> _Problem to work on_
Set down the lines that begin at the top of the records and end with the line containing "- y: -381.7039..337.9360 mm", and drop every picture.

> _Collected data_
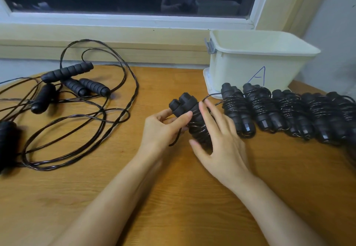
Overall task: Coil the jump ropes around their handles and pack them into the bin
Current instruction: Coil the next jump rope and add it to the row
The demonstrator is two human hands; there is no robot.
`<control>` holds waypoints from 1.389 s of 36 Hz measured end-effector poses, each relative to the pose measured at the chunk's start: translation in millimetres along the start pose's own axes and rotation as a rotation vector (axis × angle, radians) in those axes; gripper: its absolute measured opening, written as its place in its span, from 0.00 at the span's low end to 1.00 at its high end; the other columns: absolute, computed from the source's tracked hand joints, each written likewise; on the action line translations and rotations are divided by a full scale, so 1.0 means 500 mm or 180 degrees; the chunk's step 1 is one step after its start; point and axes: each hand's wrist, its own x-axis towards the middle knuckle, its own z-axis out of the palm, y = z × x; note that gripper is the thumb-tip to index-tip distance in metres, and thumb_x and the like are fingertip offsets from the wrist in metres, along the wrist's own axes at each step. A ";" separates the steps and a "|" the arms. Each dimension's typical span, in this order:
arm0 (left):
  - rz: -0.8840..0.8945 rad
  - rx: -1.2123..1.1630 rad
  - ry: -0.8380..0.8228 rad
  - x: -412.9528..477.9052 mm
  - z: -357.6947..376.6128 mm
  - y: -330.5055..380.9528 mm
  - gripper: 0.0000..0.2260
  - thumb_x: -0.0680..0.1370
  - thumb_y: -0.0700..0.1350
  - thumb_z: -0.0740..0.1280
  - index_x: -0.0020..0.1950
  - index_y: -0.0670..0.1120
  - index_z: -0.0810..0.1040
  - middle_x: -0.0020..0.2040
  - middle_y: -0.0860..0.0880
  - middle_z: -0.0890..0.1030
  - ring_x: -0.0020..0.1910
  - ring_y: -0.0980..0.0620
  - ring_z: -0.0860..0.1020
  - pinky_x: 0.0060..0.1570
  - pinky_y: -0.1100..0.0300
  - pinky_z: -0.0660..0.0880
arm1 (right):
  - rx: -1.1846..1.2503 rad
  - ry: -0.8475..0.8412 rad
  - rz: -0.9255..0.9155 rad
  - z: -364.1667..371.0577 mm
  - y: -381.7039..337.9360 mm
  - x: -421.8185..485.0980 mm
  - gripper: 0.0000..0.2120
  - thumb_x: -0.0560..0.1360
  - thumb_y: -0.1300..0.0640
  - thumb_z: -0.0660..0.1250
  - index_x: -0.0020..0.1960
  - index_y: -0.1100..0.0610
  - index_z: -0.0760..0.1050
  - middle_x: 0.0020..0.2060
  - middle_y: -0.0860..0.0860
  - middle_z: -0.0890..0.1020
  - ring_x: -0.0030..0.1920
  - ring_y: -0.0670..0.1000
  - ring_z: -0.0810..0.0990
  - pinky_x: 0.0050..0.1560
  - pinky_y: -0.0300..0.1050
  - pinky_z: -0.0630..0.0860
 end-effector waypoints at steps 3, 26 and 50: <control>-0.0104 0.0121 -0.0087 -0.002 0.002 -0.004 0.04 0.75 0.45 0.72 0.49 0.51 0.81 0.45 0.48 0.87 0.46 0.50 0.85 0.53 0.55 0.79 | -0.0549 0.0125 -0.0020 -0.004 -0.004 0.003 0.43 0.67 0.43 0.75 0.78 0.52 0.62 0.75 0.46 0.67 0.66 0.52 0.74 0.47 0.43 0.79; 0.0134 0.0375 -0.0579 0.008 -0.007 -0.007 0.10 0.79 0.50 0.65 0.57 0.48 0.79 0.48 0.49 0.86 0.48 0.51 0.85 0.49 0.65 0.79 | -0.0932 0.0288 -0.0095 -0.014 0.009 0.009 0.40 0.66 0.44 0.77 0.75 0.50 0.69 0.69 0.49 0.75 0.49 0.51 0.82 0.32 0.40 0.75; 0.3071 0.3573 -0.0306 0.049 -0.061 -0.035 0.18 0.75 0.54 0.69 0.58 0.43 0.80 0.61 0.47 0.80 0.58 0.49 0.78 0.51 0.48 0.79 | 0.0519 0.0378 0.0676 -0.027 0.036 0.016 0.37 0.67 0.47 0.78 0.74 0.47 0.70 0.69 0.43 0.75 0.62 0.45 0.78 0.54 0.41 0.76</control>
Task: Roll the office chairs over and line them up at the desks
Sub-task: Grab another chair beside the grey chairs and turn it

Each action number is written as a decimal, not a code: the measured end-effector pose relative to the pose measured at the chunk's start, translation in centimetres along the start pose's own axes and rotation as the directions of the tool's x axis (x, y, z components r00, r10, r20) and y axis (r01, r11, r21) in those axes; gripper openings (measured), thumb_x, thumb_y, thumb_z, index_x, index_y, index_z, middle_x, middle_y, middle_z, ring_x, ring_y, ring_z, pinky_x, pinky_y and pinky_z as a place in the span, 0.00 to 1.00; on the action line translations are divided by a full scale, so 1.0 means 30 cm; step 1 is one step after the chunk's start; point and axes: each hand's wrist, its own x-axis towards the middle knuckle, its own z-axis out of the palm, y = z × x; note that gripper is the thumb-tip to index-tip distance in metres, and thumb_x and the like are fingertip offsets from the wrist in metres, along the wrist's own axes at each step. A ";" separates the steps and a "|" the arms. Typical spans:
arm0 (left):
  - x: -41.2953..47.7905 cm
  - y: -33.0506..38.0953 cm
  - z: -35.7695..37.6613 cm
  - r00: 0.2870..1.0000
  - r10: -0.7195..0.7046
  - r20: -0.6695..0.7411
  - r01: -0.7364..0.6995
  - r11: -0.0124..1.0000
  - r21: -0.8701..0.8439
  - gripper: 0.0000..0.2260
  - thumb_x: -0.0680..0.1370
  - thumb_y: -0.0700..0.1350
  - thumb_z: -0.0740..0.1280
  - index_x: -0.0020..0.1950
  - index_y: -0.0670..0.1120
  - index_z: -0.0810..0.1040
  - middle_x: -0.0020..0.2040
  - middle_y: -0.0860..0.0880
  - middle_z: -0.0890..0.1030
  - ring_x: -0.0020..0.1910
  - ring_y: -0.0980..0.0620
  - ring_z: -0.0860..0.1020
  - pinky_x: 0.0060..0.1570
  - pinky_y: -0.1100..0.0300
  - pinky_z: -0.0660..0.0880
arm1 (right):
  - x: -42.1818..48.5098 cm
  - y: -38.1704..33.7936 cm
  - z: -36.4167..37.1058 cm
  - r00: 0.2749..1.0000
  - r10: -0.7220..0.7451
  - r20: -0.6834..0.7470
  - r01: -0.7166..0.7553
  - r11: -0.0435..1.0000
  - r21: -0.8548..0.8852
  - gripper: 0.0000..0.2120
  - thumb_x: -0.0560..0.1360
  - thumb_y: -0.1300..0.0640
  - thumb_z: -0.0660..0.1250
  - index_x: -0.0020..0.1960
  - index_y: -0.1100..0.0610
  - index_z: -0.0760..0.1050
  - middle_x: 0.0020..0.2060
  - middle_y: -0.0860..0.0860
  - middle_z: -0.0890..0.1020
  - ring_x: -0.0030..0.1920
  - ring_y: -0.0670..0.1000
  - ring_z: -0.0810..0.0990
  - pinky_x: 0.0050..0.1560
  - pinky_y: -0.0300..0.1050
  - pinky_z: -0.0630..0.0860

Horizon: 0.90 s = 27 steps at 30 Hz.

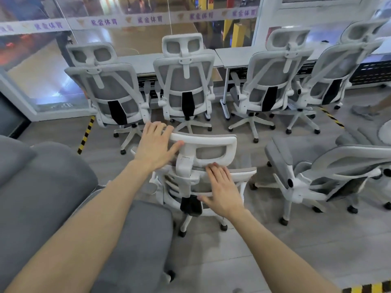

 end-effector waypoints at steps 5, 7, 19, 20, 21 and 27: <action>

> _Exercise answer_
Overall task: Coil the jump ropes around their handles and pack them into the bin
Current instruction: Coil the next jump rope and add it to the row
The demonstrator is two human hands; there is no robot.
`<control>` holds waypoints from 1.389 s of 36 Hz measured end-effector poses, each relative to the pose measured at the chunk's start: translation in millimetres along the start pose's own axes and rotation as a rotation vector (axis × angle, radians) in those axes; gripper: its absolute measured opening, written as its place in its span, from 0.00 at the span's low end to 1.00 at its high end; the other columns: absolute, computed from the source's tracked hand joints, each written likewise; on the action line translations and rotations are divided by a full scale, so 1.0 means 500 mm or 180 degrees; the chunk's step 1 is one step after its start; point and axes: each hand's wrist, its own x-axis towards the middle knuckle, its own z-axis out of the palm, y = z × x; note that gripper is the thumb-tip to index-tip distance in metres, and thumb_x and the like are fingertip offsets from the wrist in metres, along the wrist's own axes at each step. A ";" separates the steps and a "|" the arms. Each dimension's typical span, in this order:
arm0 (left):
  - rz: -0.8840..0.8945 rad
  - rx: -1.2123..1.1630 rad
  - ry: -0.8380..0.8228 rad
  - x: -412.9528..477.9052 mm
  - z: -357.6947..376.6128 mm
  - y: -330.5055..380.9528 mm
  - gripper: 0.0000..0.2260
  - thumb_x: -0.0680..0.1370
  - thumb_y: -0.0700..0.1350
  - thumb_z: -0.0740..0.1280
  - index_x: -0.0020..0.1950
  - index_y: -0.0670..0.1120
  - index_z: -0.0810..0.1040
  - middle_x: -0.0020..0.2040
  - middle_y: -0.0860..0.0880
  - middle_z: -0.0890..0.1030
  - ring_x: -0.0020..0.1910
  - ring_y: -0.0980..0.0620
  - ring_z: -0.0860..0.1020
  - pinky_x: 0.0060..0.1570
  - pinky_y: -0.1100..0.0300
  - pinky_z: -0.0660..0.0880
arm1 (right):
  - rx: -1.1846..1.2503 rad
  - ry: -0.8475..0.8412 rad
  - rz: -0.9255..0.9155 rad
  - z: -364.1667..371.0577 mm
  - y: -381.7039..337.9360 mm

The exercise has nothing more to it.